### Directions for this task
Print the listing below exactly, minus its pictures.

### Dataset extract
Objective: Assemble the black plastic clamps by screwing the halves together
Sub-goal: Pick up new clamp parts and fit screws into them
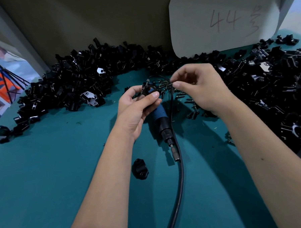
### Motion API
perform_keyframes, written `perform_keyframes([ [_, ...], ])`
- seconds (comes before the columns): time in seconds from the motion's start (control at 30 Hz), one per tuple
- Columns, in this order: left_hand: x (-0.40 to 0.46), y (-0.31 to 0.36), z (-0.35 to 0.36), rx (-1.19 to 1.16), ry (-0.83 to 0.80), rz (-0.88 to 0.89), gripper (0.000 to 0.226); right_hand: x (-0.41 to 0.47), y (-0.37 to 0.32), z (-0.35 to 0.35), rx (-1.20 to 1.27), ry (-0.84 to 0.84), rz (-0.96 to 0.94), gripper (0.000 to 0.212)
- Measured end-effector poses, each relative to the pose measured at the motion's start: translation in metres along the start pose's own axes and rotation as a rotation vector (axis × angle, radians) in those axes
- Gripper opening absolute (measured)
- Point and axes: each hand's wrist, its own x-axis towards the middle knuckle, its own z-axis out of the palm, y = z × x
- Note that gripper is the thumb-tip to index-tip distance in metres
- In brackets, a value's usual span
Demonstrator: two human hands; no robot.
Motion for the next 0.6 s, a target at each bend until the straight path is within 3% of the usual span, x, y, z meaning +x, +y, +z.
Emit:
perform_keyframes([
  [0.2,-0.0005,0.0011,-0.0019,0.028,-0.094,0.016,0.024,-0.0011,0.0024,0.0086,0.204,0.051,-0.049,0.015],
  [0.6,-0.0011,0.0005,-0.0014,0.018,-0.122,0.009,0.023,0.0015,0.0035,0.0084,0.159,0.028,-0.097,0.012],
])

### Response box
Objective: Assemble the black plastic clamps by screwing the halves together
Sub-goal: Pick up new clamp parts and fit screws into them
### Motion API
perform_keyframes, written `perform_keyframes([ [_, ...], ])`
- seconds (comes before the columns): time in seconds from the motion's start (control at 30 Hz), one per tuple
- Columns, in this order: left_hand: x (-0.40 to 0.46), y (-0.31 to 0.36), z (-0.35 to 0.36), rx (-1.19 to 1.16), ry (-0.83 to 0.80), rz (-0.88 to 0.89), gripper (0.000 to 0.226); right_hand: x (-0.41 to 0.47), y (-0.37 to 0.32), z (-0.35 to 0.35), rx (-1.20 to 1.27), ry (-0.84 to 0.84), rz (-0.96 to 0.94), gripper (0.000 to 0.212)
- Measured end-effector poses, each relative to the pose measured at the motion's start: translation in metres along the start pose's own axes and rotation as a rotation vector (axis × angle, radians) in those axes
- Gripper opening absolute (measured)
- Point and axes: each hand's wrist, its own x-axis towards the middle knuckle, its own z-axis out of the palm, y = z × x
- Note that gripper is the thumb-tip to index-tip distance in metres
- In brackets, a value's usual span
Demonstrator: two human hands; no robot.
Motion for the next 0.6 s, a target at each bend until the straight path is within 3% of the usual span, x, y, z meaning +x, +y, +z.
Emit:
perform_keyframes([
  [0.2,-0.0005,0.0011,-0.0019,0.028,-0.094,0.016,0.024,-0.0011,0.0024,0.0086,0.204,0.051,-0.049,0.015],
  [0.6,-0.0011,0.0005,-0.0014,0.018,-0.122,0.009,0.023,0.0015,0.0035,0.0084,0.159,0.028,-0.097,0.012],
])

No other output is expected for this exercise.